A limited liability company is a type of business structure which blends many elements of a partnership structure with a more official corporate structure. The limited liability standing is a legal standing which provides limited liability for the owners in the debts of the company.
A limited liability company, contrary to popular belief, is not a corporate structure, nor is it in any way a corporation. It is called an unincorporated association and the primary characteristic that it shares with a corporation is that of limited liability of the owners. It also shares a characteristic with a partnership, and that is the ability to perform pass through income taxation.
A limited liability company is not the strongest form of business when it comes to protecting and separating personal interests from the interests of the business, however, as many court cases have pierced the “corporate veil,” or the ability of the company to protect the owner of the company from personal liability from debts, especially in the cases where fraud or some other kind of misrepresentation has been committed.

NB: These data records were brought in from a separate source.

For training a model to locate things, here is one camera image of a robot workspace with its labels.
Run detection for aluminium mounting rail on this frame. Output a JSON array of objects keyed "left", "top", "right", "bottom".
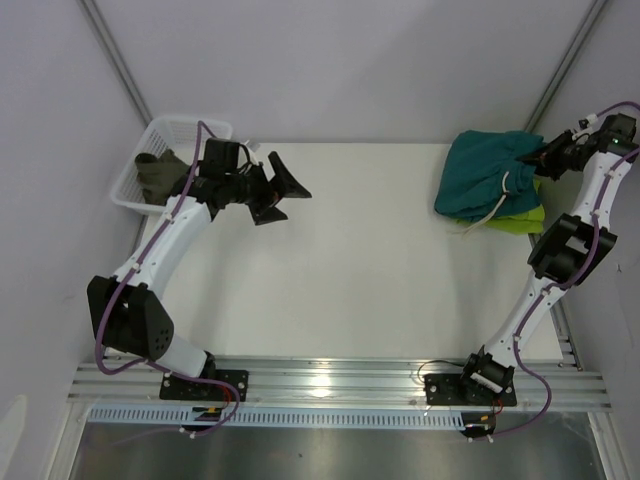
[{"left": 67, "top": 356, "right": 612, "bottom": 413}]

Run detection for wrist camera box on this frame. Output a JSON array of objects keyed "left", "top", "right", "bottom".
[
  {"left": 599, "top": 113, "right": 637, "bottom": 146},
  {"left": 200, "top": 138, "right": 240, "bottom": 173}
]

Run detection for white plastic basket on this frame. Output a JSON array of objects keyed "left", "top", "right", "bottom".
[{"left": 110, "top": 115, "right": 209, "bottom": 215}]

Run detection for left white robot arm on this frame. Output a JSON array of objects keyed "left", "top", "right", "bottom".
[{"left": 87, "top": 152, "right": 312, "bottom": 400}]

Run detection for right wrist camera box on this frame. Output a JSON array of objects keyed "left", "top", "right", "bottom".
[{"left": 599, "top": 113, "right": 637, "bottom": 146}]

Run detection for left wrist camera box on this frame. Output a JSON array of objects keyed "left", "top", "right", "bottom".
[{"left": 200, "top": 138, "right": 240, "bottom": 173}]

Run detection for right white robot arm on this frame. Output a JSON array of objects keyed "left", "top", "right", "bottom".
[{"left": 456, "top": 127, "right": 639, "bottom": 404}]

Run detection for right aluminium corner post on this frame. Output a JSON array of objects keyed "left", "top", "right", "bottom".
[{"left": 524, "top": 0, "right": 612, "bottom": 133}]

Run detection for aluminium corner post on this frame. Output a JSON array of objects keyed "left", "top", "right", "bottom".
[
  {"left": 76, "top": 0, "right": 153, "bottom": 126},
  {"left": 524, "top": 0, "right": 612, "bottom": 133}
]

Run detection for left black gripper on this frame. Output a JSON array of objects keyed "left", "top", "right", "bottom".
[{"left": 226, "top": 153, "right": 311, "bottom": 226}]

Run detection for left aluminium corner post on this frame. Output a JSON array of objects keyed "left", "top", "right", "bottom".
[{"left": 76, "top": 0, "right": 153, "bottom": 126}]

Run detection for white slotted cable duct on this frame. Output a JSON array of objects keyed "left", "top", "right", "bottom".
[{"left": 87, "top": 404, "right": 465, "bottom": 431}]

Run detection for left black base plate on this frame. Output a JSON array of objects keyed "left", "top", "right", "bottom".
[{"left": 159, "top": 369, "right": 250, "bottom": 403}]

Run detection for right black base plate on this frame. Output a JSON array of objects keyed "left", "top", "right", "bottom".
[{"left": 420, "top": 373, "right": 518, "bottom": 407}]

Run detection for lime green folded shorts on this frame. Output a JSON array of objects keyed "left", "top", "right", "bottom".
[{"left": 455, "top": 180, "right": 546, "bottom": 235}]

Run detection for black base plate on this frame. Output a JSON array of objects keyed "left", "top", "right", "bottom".
[
  {"left": 159, "top": 369, "right": 250, "bottom": 403},
  {"left": 420, "top": 373, "right": 518, "bottom": 407}
]

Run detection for teal green shorts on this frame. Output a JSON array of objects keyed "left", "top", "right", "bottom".
[{"left": 434, "top": 130, "right": 545, "bottom": 223}]

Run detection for olive green shorts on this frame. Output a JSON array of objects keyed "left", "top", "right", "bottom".
[{"left": 134, "top": 149, "right": 190, "bottom": 206}]

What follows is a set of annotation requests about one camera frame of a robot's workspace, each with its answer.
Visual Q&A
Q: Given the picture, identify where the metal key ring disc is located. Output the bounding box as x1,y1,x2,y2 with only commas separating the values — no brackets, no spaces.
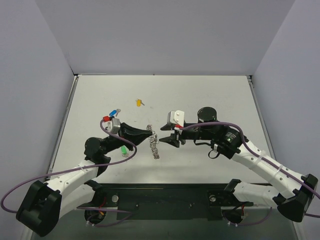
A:
146,124,160,159

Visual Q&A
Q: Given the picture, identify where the key with blue tag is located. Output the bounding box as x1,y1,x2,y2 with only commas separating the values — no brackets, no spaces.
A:
109,108,121,117

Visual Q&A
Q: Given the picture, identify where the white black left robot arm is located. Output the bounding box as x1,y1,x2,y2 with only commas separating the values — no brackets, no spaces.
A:
15,122,153,237

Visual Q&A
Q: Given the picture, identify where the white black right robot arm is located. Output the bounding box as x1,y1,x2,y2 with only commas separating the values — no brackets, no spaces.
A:
160,107,320,223

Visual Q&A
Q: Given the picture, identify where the key with green tag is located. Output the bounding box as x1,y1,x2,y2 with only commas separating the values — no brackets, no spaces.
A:
120,145,130,158

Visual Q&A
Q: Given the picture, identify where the key with yellow tag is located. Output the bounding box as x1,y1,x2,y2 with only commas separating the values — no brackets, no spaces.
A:
136,99,145,107

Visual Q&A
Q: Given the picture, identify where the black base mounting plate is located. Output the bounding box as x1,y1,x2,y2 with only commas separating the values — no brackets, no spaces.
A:
72,182,255,221

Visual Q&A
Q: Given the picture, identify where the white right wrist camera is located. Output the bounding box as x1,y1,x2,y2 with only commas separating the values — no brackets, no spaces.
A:
167,110,185,129

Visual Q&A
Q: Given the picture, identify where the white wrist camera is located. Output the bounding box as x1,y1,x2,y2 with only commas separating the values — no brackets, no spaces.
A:
102,116,121,134
167,110,185,129

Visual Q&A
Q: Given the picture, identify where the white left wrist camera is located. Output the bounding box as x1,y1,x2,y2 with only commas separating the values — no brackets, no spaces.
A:
102,116,121,134

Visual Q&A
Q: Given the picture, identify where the aluminium front frame rail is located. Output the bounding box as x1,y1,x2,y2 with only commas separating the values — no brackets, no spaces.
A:
29,188,301,211

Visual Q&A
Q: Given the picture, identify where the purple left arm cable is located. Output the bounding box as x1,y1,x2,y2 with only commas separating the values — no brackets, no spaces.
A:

The main advantage of a limited liability company, or LLC, as it is often shortened, is its flexibility concerning matters of taxation. If there is only one owner, the pass through income taxation benefit of the company allows for the owner to report the gains and losses of the company on a personal income tax form. However, the limited liability company may also choose to be taxed using IRS form 8832, and the limited liability company can also be treated as a regular C corporation or even an S corporation depending on which structure would be more advantageous to the owners of the company.
There is also much less paperwork in the maintenance of a limited liability company than there is with a corporation, so businesspeople without much time to dedicate to the bureaucracy of a company might find themselves well served by forming a limited liability company. Also, the limited liability company is much less likely to be stolen than another type of company, because investors do not consider the limited liability company, for the most part, worth their time, even if it actually is.